WHAT YOU WILL DO
Word for word, transcribe the listing that follows, minus any pictures.

DATASET SECTION

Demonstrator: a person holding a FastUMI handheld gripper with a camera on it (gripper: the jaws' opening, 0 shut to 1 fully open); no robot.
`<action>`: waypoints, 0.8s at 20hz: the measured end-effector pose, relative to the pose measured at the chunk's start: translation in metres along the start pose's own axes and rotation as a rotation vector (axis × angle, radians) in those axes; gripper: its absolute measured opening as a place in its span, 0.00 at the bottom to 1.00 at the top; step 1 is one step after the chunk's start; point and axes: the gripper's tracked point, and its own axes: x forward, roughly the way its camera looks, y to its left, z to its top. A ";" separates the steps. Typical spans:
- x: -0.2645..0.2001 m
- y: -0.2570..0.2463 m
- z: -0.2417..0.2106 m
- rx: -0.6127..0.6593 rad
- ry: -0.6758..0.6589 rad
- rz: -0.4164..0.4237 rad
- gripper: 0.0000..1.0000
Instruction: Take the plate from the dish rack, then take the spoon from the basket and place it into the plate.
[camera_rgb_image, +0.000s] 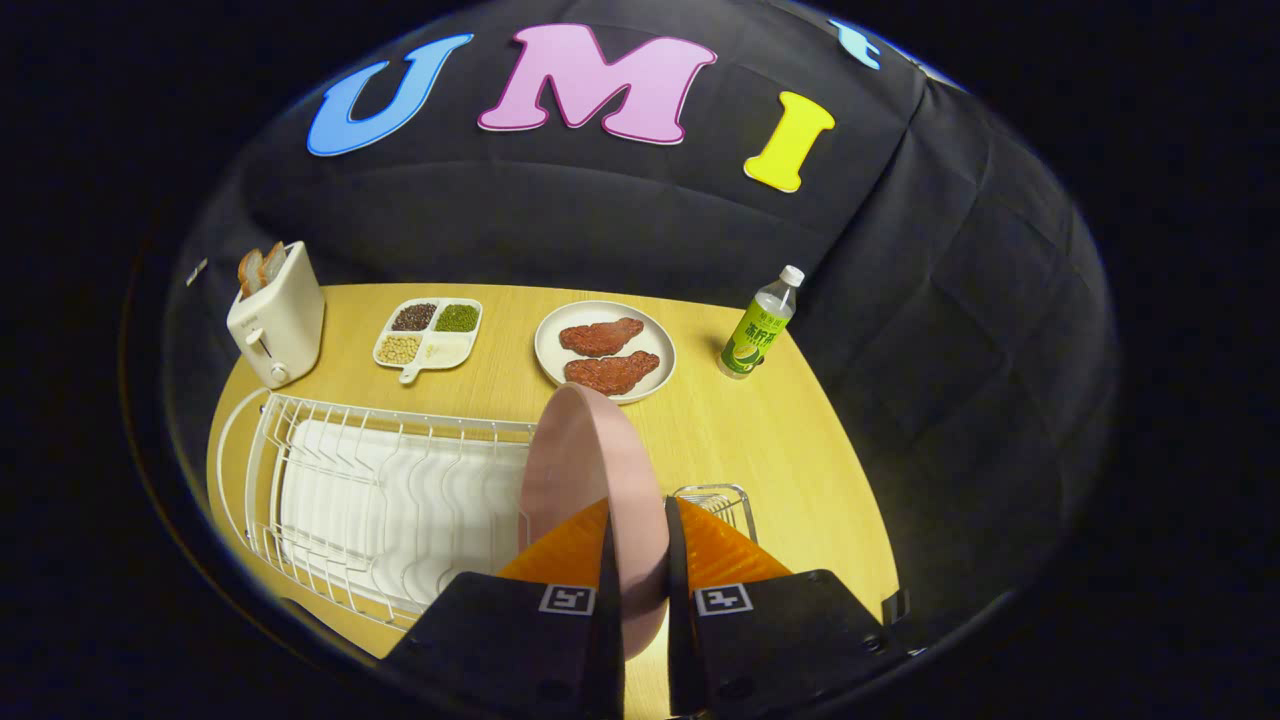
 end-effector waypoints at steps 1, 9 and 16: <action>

SOLUTION TO THIS TASK
Demonstrator: a person holding a FastUMI handheld gripper with a camera on it (gripper: the jaws' opening, 0 shut to 1 fully open); no robot.
`<action>`: waypoints, 0.8s at 20hz: the measured end-effector pose, relative to the pose measured at the chunk's start: translation in metres along the start pose's own axes and rotation as a rotation vector (axis × angle, radians) in those axes; gripper: its absolute measured opening as a place in its span, 0.00 at the bottom to 1.00 at the top; step 1 is one step after the chunk's start; point and axes: the gripper's tracked point, and its own axes: x forward, roughly the way its camera looks, y to its left, z to its top. A ";" separates the steps. Typical spans:
- x: -0.2645..0.2001 m
- y: -0.2570..0.2463 m
- z: -0.2417..0.2106 m
- rx: -0.6127..0.6593 rad
- ry: -0.6758..0.6589 rad
- rz: -0.4164..0.4237 rad
- gripper: 0.0000..1.0000
Instruction: Take the plate from the dish rack, then take the spoon from the basket and place it into the plate.
[camera_rgb_image, +0.000s] 
 end-effector waypoints at steps 1, 9 and 16: <action>

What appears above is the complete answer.